- Also known as: The
- Born: Robert James Byrd July 1, 1928 Fort Worth, Texas, U.S.
- Died: July 27, 1990 (aged 62) Los Angeles, California, U.S.
- Genres: Rock and roll; R&B; soul; pop; doo-wop;
- Occupations: Singer; songwriter; record producer;
- Instruments: Vocals; piano; keyboards;
- Years active: 1950–1990
- Formerly of: The Hollywood Flames Bob and Earl

= Bobby Day =

American singer and producer (1930–1990)

Robert James Byrd (July 1, 1928 – July 27, 1990), known by the stage name Bobby Day, was an American singer, multi-instrumentalist, music producer, and songwriter. He is best known for his hit record "Rockin' Robin", written by Leon René under the pseudonym Jimmie Thomas. Day also wrote the top-10 Billboard hits "Little Bitty Pretty One" and "Over and Over".

==Biography==
Born in Fort Worth, Texas, United States, Day moved to Los Angeles, California, at age 15. His first recording was "Young Girl" in 1949 in the R&B group that the Hollywood Flames released in 1950 on the Selective Label. He went several years with minor musical success limited to the West Coast.

Day recorded under numerous other names: The Jets, The Voices, The Sounds, The Crescendos, and as the original "Bob" in the duo Bob & Earl with singer Earl Nelson. As a member of the Flames, he used the stage name Bobby Day. Day's penned song, "Buzz-Buzz-Buzz", was that outfit's first and biggest success.

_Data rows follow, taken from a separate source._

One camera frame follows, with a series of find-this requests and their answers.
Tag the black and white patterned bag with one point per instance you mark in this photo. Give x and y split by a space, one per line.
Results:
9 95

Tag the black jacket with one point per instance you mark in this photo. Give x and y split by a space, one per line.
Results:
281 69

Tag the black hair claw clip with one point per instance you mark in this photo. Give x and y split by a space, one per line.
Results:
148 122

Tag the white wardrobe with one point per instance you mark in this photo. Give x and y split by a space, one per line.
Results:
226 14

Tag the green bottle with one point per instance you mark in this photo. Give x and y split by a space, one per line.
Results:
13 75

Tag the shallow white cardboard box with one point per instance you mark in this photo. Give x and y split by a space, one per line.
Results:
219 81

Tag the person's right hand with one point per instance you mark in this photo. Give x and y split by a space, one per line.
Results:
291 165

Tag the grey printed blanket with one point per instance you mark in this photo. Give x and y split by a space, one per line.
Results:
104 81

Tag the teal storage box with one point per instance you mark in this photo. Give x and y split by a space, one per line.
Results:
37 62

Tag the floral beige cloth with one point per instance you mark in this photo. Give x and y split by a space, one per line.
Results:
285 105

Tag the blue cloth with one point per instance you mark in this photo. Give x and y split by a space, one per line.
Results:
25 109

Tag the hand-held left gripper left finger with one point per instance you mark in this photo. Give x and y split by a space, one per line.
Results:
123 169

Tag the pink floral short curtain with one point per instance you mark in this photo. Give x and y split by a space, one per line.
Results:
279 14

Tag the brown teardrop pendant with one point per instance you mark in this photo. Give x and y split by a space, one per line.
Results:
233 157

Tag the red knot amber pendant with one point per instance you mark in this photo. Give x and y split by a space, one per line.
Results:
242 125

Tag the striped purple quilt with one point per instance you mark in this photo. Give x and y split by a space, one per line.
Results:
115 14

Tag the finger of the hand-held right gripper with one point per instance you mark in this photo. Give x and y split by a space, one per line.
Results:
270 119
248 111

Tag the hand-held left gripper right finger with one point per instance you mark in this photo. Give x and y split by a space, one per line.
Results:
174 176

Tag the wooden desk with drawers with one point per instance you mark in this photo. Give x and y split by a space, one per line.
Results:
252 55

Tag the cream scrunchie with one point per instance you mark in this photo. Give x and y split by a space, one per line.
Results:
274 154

In 1957, Day formed his own band called the Satellites, following which Day recorded three songs that are seen today as rock and roll classics.

Day's best known songwriting efforts were "Over and Over", later made popular by the Dave Clark Five in 1965, and "Little Bitty Pretty One", popularized by Thurston Harris in 1957, Frankie Lymon in 1960, Clyde McPhatter in 1962, and the Jackson Five in 1972. However, Day is most remembered for his 1958 solo recording of the Hot 100 No. 2 hit, "Rockin' Robin", written by Leon Rene under the pseudonym Jimmie Thomas. It sold over one million copies and was awarded a gold record. The song was covered by Bob Luman at Town Hall Party on October 28, 1958, the Hollies in 1964, Gene Vincent in 1969, Michael Jackson in 1972, Lolly in 1999, and by McFly in 2006.

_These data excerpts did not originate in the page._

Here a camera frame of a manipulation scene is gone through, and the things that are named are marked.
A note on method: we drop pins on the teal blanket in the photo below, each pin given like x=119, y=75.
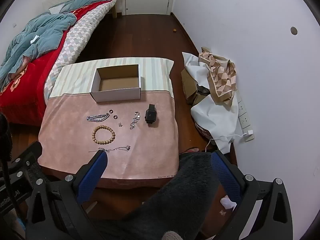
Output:
x=42, y=32

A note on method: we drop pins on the bed with patterned quilt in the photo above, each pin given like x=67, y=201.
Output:
x=30, y=80

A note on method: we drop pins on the white tissue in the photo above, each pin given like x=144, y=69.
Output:
x=34, y=39

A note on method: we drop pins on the beige geometric patterned scarf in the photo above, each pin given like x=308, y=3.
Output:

In 2012–13, Day's uncharted recording, "Beep-Beep-Beep", was the musical soundtrack for a Kia Sorento television commercial shown nationwide in the US.

Day died of prostate cancer on July 27, 1990, at age 62, and is buried in Holy Cross Cemetery in Culver City, California.

==Discography==
===Albums===
- Rockin' with Robin (1959)
- The Best of Bobby Day (1984)
- The Original Rockin' Robin (1987)
- The Great Bobby Day (1994)
- Rockin' Robin (1994)
- The Best of Bobby Day (2001)
- The Very Best Of (2016)
- Robins, Bluebirds, Buzzards & Orioles - The Bobby Day Story (2021)

===Singles===

| Year | Title | Credited as | Chart positions |  | Release date |
| US | US R&B |
| 1950 | "Young Girl" / "Please Tell Me Now" | The Flames |  |  |
| 1952 | "Wheel of Fortune" / "Later" | The Four Flames |  |  |
| 1957 | "Buzz-Buzz-Buzz" | The Hollywood Flames | 11 | 5 | October 1957 |
| 1957 | "Little Bitty Pretty One" | Bobby Day and the Satellites | 57 | — | August 1957 |
| 1958 | "Rockin' Robin" | Bobby Day | 2 | 1 | June 27, 1958 |
| "Over and Over" | Bobby Day | 41 | 1 | June 27, 1958 |
|  | "The Bluebird, the Buzzard, and the Oriole" | Bobby Day | 54 | — | November 26, 1958 |
| 1959 | "That's All I Want" | Bobby Day | 98 | — | February 1959 |
| "Gotta a New Girl" | Bobby Day | 82 | — | May 1959 |
| 1960 | "Gee Whiz" | Bob and Earl | 103 | — |

==Television appearances==
- The Dick Clark Show (two episodes) (1958)
- American Bandstand (four episodes) (1958)
- The Cinnamon Cinder Show (1963)
- The Midnight Special (1973)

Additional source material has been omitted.